Visiting LORA forced me to reconsider what I thought I understood about how media organizations work. The conventional model assumes a feedback loop: content is produced, audiences respond, metrics are gathered, content is adjusted. Editors calibrate their output to maximize reach and engagement. The audience shapes the product. At LORA, this loop barely exists. Producers are often also the intended audience. The station does not broadcast at a community so much as it broadcasts as one. Karin was candid about how precarious the finances are, how the membership base is shrinking (fewer than 500 members, compared to Radio Z’s 1,500), how project-based funding is unreliable and hard to secure. The two coordinators funded by Munich’s social services department in 2024 stayed for one year and left. New ones were hired in 2026, but only until the end of the year. Everything at LORA runs on a short horizon…And yet it has been broadcasting continuously for over thirty years. In a Bavarian media landscape that seems designed to make it impossible, that is not nothing.

That said, LORA’s model is not without its tensions. The very openness that makes it valuable also makes it fragile. Without stable funding, the station depends on the goodwill of volunteers who may burn out, retire, or simply move on. The rotating cast of coordinators, each hired for just a year, means institutional knowledge is constantly being rebuilt from scratch. And in Bavaria specifically, the political will to properly support community broadcasting simply does not exist. There is something uncomfortable about a state that declares a radio station “systemrelevant” in a crisis and then returns, once the crisis passes, to funding it at zero. It suggests that community media is valued the way emergency services are valued : essential when things go wrong, invisible when things go right. LORA’s existence is quietly acknowledged as necessary; its survival, however, is treated as its own problem to solve.
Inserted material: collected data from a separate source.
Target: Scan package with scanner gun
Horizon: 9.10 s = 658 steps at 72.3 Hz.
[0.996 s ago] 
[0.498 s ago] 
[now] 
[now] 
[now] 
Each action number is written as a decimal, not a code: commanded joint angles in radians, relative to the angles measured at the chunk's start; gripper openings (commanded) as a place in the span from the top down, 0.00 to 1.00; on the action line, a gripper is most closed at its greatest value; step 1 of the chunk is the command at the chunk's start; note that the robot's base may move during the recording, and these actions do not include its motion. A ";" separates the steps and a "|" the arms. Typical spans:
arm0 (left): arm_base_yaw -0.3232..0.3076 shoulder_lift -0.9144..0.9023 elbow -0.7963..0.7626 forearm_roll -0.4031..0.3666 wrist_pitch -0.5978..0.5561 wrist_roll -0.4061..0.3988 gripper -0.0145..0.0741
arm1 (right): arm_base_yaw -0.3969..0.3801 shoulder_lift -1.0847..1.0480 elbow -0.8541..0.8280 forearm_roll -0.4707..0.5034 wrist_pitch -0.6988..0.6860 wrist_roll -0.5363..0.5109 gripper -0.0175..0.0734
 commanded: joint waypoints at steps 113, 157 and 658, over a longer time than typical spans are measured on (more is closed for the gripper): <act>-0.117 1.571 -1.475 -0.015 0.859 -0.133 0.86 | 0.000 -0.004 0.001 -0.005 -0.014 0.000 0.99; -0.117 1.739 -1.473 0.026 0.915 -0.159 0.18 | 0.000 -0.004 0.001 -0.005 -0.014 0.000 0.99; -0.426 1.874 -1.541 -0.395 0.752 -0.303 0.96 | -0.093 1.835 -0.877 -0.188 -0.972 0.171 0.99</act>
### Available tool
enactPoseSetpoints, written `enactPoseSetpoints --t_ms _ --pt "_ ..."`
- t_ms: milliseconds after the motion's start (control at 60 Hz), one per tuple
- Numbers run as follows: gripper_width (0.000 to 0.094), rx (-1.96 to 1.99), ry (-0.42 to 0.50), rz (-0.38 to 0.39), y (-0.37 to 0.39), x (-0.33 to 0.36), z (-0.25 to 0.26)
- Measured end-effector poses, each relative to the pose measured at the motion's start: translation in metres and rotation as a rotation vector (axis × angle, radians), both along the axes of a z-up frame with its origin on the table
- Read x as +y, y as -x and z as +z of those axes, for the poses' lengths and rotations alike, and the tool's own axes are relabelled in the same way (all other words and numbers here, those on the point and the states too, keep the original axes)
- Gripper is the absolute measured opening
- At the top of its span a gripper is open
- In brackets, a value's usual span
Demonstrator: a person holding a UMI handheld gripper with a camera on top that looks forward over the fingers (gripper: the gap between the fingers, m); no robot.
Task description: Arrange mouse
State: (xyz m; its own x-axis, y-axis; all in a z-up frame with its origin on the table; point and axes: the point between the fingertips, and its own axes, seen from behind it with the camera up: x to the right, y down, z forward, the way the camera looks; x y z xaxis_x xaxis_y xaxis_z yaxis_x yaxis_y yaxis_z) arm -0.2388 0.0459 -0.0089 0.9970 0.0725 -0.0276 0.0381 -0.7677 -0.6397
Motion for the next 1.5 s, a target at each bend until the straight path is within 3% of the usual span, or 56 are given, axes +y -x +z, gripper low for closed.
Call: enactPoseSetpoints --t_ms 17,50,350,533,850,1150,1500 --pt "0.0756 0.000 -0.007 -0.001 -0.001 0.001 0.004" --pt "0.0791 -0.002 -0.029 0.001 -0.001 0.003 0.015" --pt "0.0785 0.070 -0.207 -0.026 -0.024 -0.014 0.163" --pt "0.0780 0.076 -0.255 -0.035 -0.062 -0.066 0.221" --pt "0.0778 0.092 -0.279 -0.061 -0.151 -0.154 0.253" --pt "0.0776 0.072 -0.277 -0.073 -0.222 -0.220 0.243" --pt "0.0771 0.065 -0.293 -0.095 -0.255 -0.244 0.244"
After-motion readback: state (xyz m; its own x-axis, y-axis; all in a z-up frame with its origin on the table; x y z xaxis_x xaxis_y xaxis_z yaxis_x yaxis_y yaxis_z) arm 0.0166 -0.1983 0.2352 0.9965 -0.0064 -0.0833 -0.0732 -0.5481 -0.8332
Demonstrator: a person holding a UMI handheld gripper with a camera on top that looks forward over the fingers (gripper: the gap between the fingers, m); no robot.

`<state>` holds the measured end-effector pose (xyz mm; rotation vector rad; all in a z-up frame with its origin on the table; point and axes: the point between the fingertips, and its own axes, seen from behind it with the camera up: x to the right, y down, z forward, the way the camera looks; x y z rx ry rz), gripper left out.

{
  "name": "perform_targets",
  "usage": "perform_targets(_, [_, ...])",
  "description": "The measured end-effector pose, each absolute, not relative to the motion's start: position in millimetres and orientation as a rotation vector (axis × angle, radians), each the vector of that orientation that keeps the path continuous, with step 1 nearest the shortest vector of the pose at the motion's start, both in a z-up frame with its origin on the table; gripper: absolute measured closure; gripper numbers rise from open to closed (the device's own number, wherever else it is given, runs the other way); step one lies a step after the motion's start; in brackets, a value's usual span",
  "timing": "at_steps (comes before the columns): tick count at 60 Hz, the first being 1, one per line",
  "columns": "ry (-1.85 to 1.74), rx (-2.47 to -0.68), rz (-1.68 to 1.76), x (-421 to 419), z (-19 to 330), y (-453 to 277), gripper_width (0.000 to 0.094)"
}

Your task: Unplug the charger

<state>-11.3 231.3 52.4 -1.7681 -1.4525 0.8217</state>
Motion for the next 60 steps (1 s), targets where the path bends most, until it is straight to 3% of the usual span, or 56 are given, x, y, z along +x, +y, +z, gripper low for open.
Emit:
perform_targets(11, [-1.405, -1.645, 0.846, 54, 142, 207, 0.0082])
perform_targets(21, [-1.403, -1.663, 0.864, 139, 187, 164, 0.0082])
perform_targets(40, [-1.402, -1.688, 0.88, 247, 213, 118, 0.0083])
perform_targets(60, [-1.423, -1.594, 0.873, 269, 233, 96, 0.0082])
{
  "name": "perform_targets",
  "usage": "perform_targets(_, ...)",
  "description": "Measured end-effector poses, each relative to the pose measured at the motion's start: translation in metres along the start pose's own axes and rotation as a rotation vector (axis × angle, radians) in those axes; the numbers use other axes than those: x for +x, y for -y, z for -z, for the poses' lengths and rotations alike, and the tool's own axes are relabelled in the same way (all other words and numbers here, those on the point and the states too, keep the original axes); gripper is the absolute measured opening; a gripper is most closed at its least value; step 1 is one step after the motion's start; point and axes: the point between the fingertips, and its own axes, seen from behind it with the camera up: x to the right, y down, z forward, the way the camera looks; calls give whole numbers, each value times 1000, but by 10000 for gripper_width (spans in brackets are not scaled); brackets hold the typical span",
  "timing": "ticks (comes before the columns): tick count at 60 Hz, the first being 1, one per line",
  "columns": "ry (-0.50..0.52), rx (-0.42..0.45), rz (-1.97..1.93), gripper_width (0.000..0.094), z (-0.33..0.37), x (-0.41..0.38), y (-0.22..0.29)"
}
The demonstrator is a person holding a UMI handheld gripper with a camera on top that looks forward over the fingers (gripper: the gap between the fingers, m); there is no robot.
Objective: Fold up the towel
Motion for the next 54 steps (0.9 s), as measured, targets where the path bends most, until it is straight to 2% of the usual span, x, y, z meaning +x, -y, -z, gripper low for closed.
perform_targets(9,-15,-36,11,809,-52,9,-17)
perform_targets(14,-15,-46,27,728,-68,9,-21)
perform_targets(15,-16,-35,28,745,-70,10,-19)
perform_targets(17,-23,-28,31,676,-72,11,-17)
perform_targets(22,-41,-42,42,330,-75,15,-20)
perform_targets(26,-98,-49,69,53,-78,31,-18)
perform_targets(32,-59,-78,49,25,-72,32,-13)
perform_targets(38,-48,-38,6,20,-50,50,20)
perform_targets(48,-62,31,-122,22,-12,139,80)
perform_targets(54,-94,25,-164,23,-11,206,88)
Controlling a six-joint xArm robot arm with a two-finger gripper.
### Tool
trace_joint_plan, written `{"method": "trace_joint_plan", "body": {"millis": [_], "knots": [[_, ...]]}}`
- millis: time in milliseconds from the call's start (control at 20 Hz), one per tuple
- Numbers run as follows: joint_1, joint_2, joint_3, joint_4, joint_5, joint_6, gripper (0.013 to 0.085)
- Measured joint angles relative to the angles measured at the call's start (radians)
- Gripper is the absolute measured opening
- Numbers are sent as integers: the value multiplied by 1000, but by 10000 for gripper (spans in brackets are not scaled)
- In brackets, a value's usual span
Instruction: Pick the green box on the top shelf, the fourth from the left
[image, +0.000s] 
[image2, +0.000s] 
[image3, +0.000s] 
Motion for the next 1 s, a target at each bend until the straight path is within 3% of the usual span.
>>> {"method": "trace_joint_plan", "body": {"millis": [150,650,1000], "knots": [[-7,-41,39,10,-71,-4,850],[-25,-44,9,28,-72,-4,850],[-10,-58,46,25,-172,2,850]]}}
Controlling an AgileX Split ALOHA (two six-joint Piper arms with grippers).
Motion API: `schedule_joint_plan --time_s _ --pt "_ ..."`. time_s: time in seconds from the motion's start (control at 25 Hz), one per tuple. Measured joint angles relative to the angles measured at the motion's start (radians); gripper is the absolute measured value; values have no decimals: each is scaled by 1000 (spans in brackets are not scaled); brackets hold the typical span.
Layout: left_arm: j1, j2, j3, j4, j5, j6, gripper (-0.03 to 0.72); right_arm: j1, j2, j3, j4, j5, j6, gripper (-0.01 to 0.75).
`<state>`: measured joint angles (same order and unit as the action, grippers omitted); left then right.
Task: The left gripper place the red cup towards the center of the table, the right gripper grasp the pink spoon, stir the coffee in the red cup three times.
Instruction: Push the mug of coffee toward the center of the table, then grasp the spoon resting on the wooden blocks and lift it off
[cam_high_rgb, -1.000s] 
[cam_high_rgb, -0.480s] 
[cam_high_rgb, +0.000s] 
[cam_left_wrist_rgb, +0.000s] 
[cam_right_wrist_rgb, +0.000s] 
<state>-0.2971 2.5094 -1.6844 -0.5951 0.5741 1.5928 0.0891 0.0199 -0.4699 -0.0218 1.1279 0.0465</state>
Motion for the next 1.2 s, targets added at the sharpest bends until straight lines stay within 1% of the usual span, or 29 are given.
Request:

What the visit left me with is not a tidy lesson but a genuine unease. If a media organization this clearly useful, this deeply embedded in its community, and this stubbornly committed to public interest broadcasting can barely keep its lights on after thirty years and what does that say about the conditions we have created for independent media? And what are we prepared to lose if stations like LORA eventually cannot hold on?